Leticia Gracia Navarro

Técnico superior en Educación Infantil

Recuerdo que cuando era niña me sentía perdida, no sabía gestionar mis emociones. Me sentía extraterrestre en un sistema rígido, hostil y falto de inteligencia emocional.

Tenía la convicción de que conforme fuera creciendo vería las cosas desde otra perspectiva, que el hombre va madurando, evolucionando y que los adultos llegaban a desarrollar aspectos de los que yo carecía, pero que sin duda llegaría a alcanzar, o al menos eso deseaba. Cuál fue mi sorpresa cuando descubrí que el hombre puede desaprender, que no todo el mundo llega a desarrollar unos mínimos de sentido común, responsabilidad y respeto por el medio, por ellos mismos y por los demás.

Recuerdo llegar al instituto con la sensación de que pretendían que aprendiera conceptos, y alcanzara habilidades que no era capaz de asimilar, básicamente porque los conceptos previos, más sencillos, no los había interiorizado e integrado. Ya desde bien pequeña me sentía atropellada por este proceso en el que están involucrados verdaderos insensibles sin conciencia social, faltos de entusiasmo, de preparación y, sobre todo, faltos de sensibilidad.  
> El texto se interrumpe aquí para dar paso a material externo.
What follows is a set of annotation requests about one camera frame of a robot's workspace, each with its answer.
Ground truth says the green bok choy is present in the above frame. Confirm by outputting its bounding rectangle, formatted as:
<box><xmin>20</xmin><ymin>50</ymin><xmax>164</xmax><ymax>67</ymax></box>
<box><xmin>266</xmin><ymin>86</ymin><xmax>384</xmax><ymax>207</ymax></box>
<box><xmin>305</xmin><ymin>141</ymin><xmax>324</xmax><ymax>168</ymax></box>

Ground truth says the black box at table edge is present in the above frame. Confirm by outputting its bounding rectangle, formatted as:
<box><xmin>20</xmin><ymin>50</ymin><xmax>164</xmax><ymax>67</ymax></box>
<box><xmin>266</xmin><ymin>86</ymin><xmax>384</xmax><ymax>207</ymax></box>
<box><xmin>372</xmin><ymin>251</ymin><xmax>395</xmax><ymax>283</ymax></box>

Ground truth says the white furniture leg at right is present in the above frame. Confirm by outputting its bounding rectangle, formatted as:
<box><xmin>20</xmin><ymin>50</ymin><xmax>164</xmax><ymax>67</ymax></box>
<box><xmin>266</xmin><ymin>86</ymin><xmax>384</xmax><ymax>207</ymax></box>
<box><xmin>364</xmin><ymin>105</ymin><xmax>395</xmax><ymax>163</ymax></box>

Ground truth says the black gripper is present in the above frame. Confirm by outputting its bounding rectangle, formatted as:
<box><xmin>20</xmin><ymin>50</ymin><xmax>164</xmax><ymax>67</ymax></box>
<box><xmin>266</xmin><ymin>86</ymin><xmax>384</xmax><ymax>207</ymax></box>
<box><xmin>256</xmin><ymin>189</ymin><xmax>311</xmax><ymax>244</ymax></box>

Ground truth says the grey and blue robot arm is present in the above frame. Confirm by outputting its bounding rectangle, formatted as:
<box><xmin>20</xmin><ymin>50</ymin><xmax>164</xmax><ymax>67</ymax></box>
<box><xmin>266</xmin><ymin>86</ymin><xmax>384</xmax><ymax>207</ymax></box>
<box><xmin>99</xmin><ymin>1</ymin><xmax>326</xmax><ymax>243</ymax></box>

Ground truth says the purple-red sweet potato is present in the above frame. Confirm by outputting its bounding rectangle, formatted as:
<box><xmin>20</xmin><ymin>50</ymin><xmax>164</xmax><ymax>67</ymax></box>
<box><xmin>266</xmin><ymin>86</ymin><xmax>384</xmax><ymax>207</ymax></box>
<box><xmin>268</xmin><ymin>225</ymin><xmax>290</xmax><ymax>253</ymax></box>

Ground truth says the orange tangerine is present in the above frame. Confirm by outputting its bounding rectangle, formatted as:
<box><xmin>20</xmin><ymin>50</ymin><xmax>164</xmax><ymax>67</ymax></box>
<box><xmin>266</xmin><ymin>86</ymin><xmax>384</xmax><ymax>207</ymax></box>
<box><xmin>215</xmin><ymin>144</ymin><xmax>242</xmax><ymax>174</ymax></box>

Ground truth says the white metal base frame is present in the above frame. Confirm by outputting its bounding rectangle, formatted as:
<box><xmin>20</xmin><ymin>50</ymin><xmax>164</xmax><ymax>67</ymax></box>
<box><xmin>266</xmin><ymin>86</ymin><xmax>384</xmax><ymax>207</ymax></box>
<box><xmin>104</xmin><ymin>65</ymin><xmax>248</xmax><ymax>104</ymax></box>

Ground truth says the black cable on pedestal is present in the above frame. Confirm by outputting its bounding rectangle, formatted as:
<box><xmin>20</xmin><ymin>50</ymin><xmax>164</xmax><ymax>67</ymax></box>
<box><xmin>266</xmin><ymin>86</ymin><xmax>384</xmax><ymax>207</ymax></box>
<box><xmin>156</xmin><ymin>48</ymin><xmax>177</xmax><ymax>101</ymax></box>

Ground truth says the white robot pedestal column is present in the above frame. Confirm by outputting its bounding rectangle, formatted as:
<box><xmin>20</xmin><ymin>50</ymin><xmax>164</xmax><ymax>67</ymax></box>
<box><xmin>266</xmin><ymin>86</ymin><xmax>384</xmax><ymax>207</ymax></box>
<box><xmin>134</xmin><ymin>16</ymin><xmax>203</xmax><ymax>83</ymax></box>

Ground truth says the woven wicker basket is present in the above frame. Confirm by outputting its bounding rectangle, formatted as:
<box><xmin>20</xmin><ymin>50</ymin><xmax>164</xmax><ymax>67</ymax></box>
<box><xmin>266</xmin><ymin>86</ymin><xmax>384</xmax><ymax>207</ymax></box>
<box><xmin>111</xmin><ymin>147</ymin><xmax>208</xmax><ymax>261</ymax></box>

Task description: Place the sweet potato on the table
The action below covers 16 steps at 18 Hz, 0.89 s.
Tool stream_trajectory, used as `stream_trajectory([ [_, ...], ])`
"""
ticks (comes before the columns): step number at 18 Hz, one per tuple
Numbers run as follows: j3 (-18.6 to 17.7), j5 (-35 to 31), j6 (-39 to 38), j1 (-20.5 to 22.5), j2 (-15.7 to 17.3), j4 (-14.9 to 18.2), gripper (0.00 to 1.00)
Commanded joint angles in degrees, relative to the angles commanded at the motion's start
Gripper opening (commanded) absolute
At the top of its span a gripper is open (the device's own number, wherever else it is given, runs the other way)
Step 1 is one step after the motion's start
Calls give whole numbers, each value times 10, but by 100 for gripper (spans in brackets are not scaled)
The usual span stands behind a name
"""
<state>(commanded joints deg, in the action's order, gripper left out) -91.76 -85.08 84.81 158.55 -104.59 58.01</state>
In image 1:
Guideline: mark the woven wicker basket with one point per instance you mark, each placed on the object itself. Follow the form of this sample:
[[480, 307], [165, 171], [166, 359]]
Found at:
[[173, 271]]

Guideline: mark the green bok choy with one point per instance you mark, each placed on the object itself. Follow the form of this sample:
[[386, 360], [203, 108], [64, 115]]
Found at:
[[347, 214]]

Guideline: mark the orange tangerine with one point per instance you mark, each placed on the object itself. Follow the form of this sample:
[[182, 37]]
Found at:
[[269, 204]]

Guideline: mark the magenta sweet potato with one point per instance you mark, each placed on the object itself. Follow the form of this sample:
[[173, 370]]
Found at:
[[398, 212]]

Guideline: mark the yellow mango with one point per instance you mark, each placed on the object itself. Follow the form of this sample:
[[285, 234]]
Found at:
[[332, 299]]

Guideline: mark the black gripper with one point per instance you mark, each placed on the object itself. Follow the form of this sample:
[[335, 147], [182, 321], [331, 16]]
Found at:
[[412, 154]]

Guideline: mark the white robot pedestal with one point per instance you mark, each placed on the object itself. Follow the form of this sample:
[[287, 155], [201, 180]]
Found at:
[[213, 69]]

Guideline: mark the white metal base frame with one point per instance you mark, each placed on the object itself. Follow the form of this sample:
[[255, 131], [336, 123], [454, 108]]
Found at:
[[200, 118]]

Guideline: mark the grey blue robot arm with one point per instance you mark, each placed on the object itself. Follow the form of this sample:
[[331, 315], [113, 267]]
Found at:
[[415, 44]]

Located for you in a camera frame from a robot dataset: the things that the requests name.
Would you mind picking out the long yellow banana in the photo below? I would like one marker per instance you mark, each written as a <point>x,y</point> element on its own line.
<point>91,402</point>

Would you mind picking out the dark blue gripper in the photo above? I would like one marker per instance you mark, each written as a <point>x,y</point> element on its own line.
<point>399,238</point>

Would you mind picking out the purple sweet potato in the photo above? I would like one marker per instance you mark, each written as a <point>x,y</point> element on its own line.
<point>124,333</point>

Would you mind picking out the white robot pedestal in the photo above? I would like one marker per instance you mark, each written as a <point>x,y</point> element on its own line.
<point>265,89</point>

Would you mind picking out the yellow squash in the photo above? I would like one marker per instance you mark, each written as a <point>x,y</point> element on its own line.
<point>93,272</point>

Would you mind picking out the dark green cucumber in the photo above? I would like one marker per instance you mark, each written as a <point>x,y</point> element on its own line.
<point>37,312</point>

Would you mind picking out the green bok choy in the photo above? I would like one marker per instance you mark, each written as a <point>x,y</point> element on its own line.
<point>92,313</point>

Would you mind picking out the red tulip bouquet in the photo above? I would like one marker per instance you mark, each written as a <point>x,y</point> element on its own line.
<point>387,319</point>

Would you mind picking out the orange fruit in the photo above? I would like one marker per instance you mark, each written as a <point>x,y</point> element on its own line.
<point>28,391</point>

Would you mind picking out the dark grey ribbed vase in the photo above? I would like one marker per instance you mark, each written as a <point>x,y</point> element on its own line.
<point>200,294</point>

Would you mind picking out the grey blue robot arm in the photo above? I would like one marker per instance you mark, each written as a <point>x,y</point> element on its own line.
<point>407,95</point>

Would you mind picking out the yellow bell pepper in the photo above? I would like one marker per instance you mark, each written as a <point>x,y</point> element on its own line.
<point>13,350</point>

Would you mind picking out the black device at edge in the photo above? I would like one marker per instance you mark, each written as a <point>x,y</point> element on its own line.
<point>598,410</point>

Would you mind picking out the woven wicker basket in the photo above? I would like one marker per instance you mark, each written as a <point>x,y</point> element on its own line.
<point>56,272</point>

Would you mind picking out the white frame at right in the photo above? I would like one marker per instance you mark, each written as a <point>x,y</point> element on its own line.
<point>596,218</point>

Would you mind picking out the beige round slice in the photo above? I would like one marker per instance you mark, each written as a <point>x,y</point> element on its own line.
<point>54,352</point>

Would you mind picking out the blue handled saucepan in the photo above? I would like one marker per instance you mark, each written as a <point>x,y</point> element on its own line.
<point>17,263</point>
A todas estas conclusiones llegué siendo solo una niña, y es ahora cuando respiro aliviada, es ahora cuando he comprendido el sentido de la responsabilidad.  Tras mucho esfuerzo, tiempo y dedicación he aprendido que gran parte de lo que somos, la manera en que nos comportamos, cómo pensamos, o la manera en que resolvemos los problemas está condicionado por la familia y nuestro entorno más próximo, por las circunstancias de vida. Sin embargo, existen dos opciones, por un lado buscar responsables, y por otro optar por la libertad de elegir-se. Es un camino difícil, que requiere perseverancia, pero los logros y los resultados que se van adquiriendo merecen la pena.